I have struggled with bookmarks for years. I’ve tried saving them with Google, Chrome, Firexfox, Internet Exploder, and Safari. I needed a better way than locking these links within a specific browser and find a way to share them across browsers and computers. I started using booky.io about 2 months ago and I love it. You can add/remove/update bookmarks quickly and easily. I can go from home to work to to on the go and my bookmarks are readily available. I can’t believe I’ve struggled with bookmarks for so long, but no more.
I don’t have a lot of Genealogy links (yet), but I have them grouped into one dashboard separated into different categories: Family Tree sites, Public Archives, Blogs (including Are You My Cousin), Newspapers, Local sources, UK sources, Online Learning and my Google files.
All hail booky.io!
Thanks, Lisa. I had not realized the of using folders in the bookmark bar.
Guilty as charged! I do use the bookmarks in my browser, mostly Firefox. And yes I usually fail to categorize them. My failsafe has been to bookmark in Evernote. I already set up lots of folders in Evernote and an add-on in Firefox makes it easy to clip articles and such. Totally easy to make a bookmark and file it where I want it.
Evernote is a good option, too! For some reason, I’ve never really gotten into using Evernote – it’s a great system and I know many who use it. It just never seemed to fit me.
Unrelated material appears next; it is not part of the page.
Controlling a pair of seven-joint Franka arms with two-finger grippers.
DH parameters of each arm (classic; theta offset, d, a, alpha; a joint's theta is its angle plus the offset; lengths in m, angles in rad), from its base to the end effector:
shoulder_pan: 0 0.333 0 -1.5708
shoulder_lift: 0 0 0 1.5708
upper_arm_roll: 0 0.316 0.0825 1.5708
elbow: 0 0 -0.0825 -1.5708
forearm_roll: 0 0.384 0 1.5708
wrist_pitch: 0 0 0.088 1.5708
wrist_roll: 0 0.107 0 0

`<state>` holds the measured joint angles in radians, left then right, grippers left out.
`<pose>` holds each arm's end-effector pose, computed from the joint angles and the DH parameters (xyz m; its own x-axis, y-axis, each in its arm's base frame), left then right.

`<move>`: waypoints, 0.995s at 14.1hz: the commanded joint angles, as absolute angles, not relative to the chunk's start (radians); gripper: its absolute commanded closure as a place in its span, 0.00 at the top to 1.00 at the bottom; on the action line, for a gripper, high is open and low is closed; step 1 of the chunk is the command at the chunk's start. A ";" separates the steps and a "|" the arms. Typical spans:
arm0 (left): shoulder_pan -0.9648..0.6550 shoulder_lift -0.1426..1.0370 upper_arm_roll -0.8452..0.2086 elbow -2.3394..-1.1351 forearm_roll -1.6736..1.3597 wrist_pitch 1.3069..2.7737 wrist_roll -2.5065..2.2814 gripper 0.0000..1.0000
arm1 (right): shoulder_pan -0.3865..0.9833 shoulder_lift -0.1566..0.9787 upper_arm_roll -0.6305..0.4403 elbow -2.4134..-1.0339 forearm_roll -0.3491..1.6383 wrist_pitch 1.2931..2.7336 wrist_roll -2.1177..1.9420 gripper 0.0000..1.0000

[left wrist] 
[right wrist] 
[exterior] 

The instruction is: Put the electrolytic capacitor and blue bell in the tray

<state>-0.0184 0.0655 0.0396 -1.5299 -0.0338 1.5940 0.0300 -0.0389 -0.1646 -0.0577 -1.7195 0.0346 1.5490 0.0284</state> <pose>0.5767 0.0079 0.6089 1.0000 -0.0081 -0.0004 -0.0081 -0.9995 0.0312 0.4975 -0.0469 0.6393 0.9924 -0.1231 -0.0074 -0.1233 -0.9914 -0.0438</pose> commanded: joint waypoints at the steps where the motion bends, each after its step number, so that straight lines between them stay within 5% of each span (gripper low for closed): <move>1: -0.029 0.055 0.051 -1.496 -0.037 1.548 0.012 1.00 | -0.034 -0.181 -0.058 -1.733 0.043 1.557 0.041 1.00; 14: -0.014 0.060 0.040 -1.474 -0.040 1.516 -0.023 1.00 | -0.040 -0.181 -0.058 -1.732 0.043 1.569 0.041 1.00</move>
Lisa, thanks so much for the great tips. I have bookmarked many items over the years and had never thought about or realized the ability to create folders and subfolders. I just went through all of my bookmarks and put them in categories. Most pertain to genealogy and there I created several subfolders as you suggested. I have others such as Health Issues, Travel, Outdoor Equipment, Fun & Leisure, Food & Recipes, etc.
Not only did I organize all of my bookmarks but I also deleted several so your tips were a big help. I don’t think I needed the 2018 federal income tax instructions anymore!
I didn’t really understand your use of Google Drive to organize your research notes. Like a previous commenter, I use Evernote for a lot of genealogy notes but am probably not using that tool as effectively as I could.
Thanks again for helping me to improve my organizational system. My ADHD mind can use all the help it can get!
I use bookmarks as described, but the bookmark ghost seems to change, mainly replicate, my bookmarks. Complete sets of bookmarks seem to just show up. There are two and three of each bookmark. I’ve done all the google troubleshooting techniques, to no avail. I need to get the bookmarks set up as I want them and then make a backup. Before adding a new bookmark, I restore the backup, add the new bookmark and make a new backup. Does anyone else have this problem or know how to correct it?
Hmmm…what an unusual problem. I’m not aware of that issue, but I’ll ask the group and see if anyone else has.